German Strings
https://cedardb.com/blog/german_strings/
An article about a particular method ("German strings") for representing strings in databases.
- For short (<12 byte) strings, it's a 4 byte length followed by 12 bytes, avoiding the need for a pointer dereference
0 1 2 3
0 1 2 3 4 5 6 7 8 9 0 1 2 3 4 5 6 7 8 9 0 1 2 3 4 5 6 7 8 9 0 1
+-+-+-+-+-+-+-+-+-+-+-+-+-+-+-+-+-+-+-+-+-+-+-+-+-+-+-+-+-+-+-+-+
| length |
+-+-+-+-+-+-+-+-+-+-+-+-+-+-+-+-+-+-+-+-+-+-+-+-+-+-+-+-+-+-+-+-+
| |
+ +
| string |
+ +
| |
+-+-+-+-+-+-+-+-+-+-+-+-+-+-+-+-+-+-+-+-+-+-+-+-+-+-+-+-+-+-+-+-+
- For anything else, it's a 4 byte length, followed by 4 bytes of its prefix, 2 bits of "class", and 62 bits of pointer
0 1 2 3
0 1 2 3 4 5 6 7 8 9 0 1 2 3 4 5 6 7 8 9 0 1 2 3 4 5 6 7 8 9 0 1
+-+-+-+-+-+-+-+-+-+-+-+-+-+-+-+-+-+-+-+-+-+-+-+-+-+-+-+-+-+-+-+-+
| length |
+-+-+-+-+-+-+-+-+-+-+-+-+-+-+-+-+-+-+-+-+-+-+-+-+-+-+-+-+-+-+-+-+
| prefix |
+-+-+-+-+-+-+-+-+-+-+-+-+-+-+-+-+-+-+-+-+-+-+-+-+-+-+-+-+-+-+-+-+
|cl.| |
+-+-+ +
| pointer |
+-+-+-+-+-+-+-+-+-+-+-+-+-+-+-+-+-+-+-+-+-+-+-+-+-+-+-+-+-+-+-+-+
They hint at, but don't talk about, the encoding of the string. I assume that they're utf-8 encoding the string into bytes, but don't say, for example, how they treat a long string which changes meaning or becomes invalid if you chop off the 13th byte. (For example, imagine the 11th and 12th bytes are a combining diaeresis or a 4-byte emoji spans the 12th byte)

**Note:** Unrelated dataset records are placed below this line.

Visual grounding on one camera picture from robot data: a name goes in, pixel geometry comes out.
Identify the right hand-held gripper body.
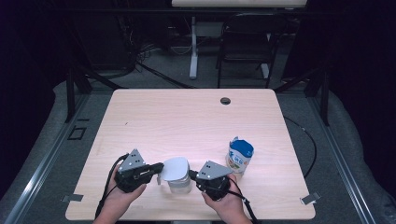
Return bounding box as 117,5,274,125
195,160,233,202

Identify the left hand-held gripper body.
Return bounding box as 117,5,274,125
113,147,157,194

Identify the clear pitcher with grey lid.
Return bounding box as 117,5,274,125
157,156,193,195

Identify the white and blue milk carton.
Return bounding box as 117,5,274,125
225,135,255,175

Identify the person's right hand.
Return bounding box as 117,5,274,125
201,174,248,219

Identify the person's left hand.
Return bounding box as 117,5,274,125
100,165,148,217

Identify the grey tape strip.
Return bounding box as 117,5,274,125
300,191,321,205
61,193,84,203

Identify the black metal stand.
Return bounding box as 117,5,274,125
274,66,331,127
64,66,125,124

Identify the black folding chair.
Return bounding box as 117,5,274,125
216,12,289,89

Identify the white standing desk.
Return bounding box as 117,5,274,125
171,0,308,80

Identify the left hand-held gripper black cable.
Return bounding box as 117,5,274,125
94,152,130,220

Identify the hand-held gripper black cable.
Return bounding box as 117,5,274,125
226,176,260,224
94,152,130,220

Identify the right hand-held gripper black cable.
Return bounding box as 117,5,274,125
226,176,260,224

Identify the aluminium floor rail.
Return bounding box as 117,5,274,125
3,92,92,224
307,96,378,224

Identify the thick black floor cable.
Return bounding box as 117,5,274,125
134,60,195,90

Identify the thin black floor cable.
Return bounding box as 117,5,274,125
283,115,318,180

They point to duckdb's string implementation as an example; as far as I can tell from a quick scan it doesn't use the two-bit class, but instead just a regular 64-bit pointer.
They also point to apache arrow and polars documentation of their string types.